Atanan tasfiye memurları tarafından şirketin malvarlığına ilişkin durumu ile finansal durumunu gösteren bilanço düzenlenerek söz konusu bilanço Ortaklar Kurulu onayına sunulur. Burada şirketin borçlarının şirket varlığından fazla ise derhal iflas davası açılması gerektiği hususuna dikkat edilmelidir.
Bu doğrultuda, alacaklı oldukları bilinenler tarafından alacak miktarları bildirilmediği takdirde, söz konusu tutar Gümrük ve Ticaret Bakanlığınca belirlenecek bir bankaya depo edilir. Bu süreçte ayrıca şirketin henüz muaccel olmamış veya hakkında uyuşmazlık bulunan borçlarını karşılayacak miktarda tutar (“para olarak”) notere depo edilir.
b. Tasfiye Sonu
Tasfiyeye giren şirketin ana sözleşmesinde bu sürenin 1 yıl veya bundan farklı bir süre öngörülmemiş olması ve / veya birer hafta ara ile yapılacak çağrı ilanlarının alacaklılara çağrı niteliğinde olan 3.üncü karar tarihinden itibaren geçecek 6 ay
[1] sonunda Ortaklar Kurulu kararı alınarak tasfiye sonu kararı alınabilecektir. Bu aşamada İTO’ya sunulması gereken belgelere ise aşağıda yer verilmiştir;
-
Noter onaylı 2 nüsha Ortaklar Kurulu Kararı ve hazır bulunanlar listesi,
-
Ortaklar Kurulu’nca onaylanmış, şirket kaşesi ile tasfiye memuru tarafından imzalanmış son bilanço ve tasfiye sonu kati bilançosu.
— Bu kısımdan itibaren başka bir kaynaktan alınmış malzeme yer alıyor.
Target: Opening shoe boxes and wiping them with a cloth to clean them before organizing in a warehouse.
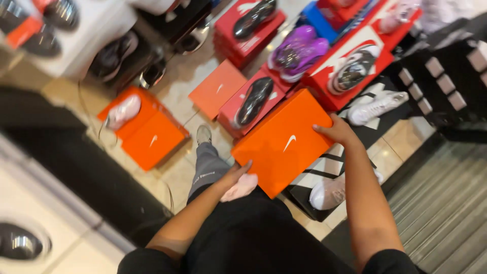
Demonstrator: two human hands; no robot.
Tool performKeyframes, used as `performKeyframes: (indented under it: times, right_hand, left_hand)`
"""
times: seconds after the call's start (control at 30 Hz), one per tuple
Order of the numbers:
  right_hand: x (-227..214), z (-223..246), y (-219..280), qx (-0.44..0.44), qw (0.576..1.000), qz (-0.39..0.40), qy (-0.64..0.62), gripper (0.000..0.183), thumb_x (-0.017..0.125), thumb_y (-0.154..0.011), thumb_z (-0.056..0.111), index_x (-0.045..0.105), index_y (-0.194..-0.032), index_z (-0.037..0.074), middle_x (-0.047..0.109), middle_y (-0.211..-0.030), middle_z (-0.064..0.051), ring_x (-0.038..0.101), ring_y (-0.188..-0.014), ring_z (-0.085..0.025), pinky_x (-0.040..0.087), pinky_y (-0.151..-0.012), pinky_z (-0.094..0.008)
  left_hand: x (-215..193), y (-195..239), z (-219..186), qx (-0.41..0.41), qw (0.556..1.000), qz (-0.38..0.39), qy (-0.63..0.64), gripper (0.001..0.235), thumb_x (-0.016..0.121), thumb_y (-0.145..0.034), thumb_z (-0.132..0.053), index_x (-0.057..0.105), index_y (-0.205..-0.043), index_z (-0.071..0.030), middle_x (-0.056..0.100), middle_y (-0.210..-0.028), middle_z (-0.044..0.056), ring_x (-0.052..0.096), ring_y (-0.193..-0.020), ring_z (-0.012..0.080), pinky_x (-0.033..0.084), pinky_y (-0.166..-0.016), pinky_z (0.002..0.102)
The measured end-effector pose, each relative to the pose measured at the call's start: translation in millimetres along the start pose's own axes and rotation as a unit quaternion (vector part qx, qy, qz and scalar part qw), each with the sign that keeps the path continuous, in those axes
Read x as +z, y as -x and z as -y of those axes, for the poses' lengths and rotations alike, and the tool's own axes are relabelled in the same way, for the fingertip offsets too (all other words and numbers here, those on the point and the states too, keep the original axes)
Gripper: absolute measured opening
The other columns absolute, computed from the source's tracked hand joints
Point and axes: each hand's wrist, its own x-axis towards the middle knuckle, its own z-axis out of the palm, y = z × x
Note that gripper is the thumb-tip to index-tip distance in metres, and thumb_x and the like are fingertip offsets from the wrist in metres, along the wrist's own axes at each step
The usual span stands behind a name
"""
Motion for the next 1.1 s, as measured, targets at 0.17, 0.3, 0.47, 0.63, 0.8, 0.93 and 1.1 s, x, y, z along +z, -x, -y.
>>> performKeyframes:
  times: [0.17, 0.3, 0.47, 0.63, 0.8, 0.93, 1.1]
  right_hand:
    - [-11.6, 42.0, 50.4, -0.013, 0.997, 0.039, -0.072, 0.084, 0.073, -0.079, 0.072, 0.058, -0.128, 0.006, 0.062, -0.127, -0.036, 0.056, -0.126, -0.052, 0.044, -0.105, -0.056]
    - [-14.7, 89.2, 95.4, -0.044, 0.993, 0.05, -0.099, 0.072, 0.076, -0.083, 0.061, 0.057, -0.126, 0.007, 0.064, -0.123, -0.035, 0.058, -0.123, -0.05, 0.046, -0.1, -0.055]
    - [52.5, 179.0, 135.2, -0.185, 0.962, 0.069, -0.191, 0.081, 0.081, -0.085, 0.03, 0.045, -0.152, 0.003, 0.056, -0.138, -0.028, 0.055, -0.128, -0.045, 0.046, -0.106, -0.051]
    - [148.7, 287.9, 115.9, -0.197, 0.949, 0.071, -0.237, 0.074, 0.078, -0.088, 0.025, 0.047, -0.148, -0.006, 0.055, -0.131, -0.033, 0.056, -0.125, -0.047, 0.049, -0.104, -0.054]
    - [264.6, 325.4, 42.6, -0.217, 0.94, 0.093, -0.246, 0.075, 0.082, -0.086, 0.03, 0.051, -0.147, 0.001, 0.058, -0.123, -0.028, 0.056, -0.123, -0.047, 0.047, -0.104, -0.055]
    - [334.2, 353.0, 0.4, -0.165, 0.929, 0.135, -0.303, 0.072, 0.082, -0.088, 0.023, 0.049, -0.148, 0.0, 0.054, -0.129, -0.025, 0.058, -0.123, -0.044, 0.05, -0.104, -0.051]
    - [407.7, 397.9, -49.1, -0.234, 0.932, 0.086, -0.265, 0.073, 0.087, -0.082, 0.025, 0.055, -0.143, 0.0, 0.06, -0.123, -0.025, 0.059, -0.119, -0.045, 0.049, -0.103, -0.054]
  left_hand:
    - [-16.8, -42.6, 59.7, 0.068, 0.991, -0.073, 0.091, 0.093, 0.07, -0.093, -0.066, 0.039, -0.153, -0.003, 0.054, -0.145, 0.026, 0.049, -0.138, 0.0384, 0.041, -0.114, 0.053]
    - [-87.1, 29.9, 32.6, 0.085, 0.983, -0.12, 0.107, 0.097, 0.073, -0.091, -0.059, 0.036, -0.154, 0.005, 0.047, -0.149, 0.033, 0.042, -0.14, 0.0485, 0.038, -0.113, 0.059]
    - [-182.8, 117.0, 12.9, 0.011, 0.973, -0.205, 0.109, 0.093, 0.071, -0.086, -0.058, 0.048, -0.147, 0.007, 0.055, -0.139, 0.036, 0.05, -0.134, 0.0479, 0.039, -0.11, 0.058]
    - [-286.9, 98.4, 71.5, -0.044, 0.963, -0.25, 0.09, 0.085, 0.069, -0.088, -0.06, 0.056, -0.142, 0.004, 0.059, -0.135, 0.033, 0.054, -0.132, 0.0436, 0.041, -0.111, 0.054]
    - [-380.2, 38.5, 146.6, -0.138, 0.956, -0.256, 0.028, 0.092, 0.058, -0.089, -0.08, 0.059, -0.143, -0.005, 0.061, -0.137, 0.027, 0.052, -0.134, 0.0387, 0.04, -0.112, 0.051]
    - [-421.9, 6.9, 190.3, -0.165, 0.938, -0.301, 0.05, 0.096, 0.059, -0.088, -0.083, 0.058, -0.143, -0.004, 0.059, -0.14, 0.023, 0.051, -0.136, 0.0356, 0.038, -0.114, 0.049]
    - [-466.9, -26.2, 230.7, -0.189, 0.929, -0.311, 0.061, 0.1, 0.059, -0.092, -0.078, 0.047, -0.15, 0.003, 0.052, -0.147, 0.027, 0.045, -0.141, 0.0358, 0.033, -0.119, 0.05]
Uygulamada tasfiye başlangıç tarihinden itibaren tasfiyenin sonlandırılmasına kadar geçen süre 8 ay civarındadır.
Tasfiye sonu bilançoları Ortaklar Kurulu tarafından tasdik edilemiyor ise (Ortaklar Kurulu toplanamaz ise), tasfiye memuru Asliye Ticaret Mahkemesi tarafından verilen “tasfiye sonu bilançolarının tasdikine ilişkin kesinleşmiş karar” ile Şirketinizin sicil kayıtlarının silinmesini talep edebilir.
Şirkete ait tescilli bir şubenin mevcut olması durumunda, şubelerin terkini başvurusunun sicil kaydının terkininden önce veya en geç terkin başvurusu ile birlikte yapılması gerektiğini belirtmek isteriz.
Ayrıca aksi kararlaştırılmadığı sürece tasfiye sonunda kalan varlık, ödenen sermayeler ve imtiyaz hakları oranında pay sahipleri arasında dağıtılmaktadır
2. VERGİ DAİRESİNE MÜRACAAT İŞLEMLERİ
Şirketin tasfiyeye girmesiyle birlikte ilgili vergi dairesine gerekli belgeler ibraz edilerek bildirimde bulunulması gerekmektedir.
Şirketin tüm vergi borçlarının tasfiye sürecinde kapanması gerektiğinden tasfiye sürecinde tüm beyannamelerin verilmesi gerekmektedir. Tasfiye süreci sona erdiğinde, bilançonun veya nihai hesabın kesinleşmesinden itibaren
15 (on beş) gün içerisinde son Kurumlar Vergisi Beyannamesi verilmelidir. Aynı zamanda, tasfiyenin gerçekleştiğini ve sonlandığını gösteren gazete ile ilgili vergi dairesine
30 (otuz) gün içinde talepte bulunularak şirketin kaydının sildirilmesi gerekmektedir.
Ayrıca belirtmek gerekir ki; şirket tasfiyesinde
6183 sayılı Amme Alacaklarının Tahsil Usulü Hakkında Kanunu’nun 35. maddesine ve
213 sayılı Vergi Usul Kanunu’nun 10. maddesine uyarınca söz konusu vergi borçlarının ödenmemesi halinde şirketin ortakları söz konusu müteselsilen sorumlu olmaya devam edecek ve aleyhlerine takip işlemleri başlatılabilecektir. Şirketin tasfiye edilmiş olması, ortakların sorumluluklarını ortadan kaldırmayacaktır.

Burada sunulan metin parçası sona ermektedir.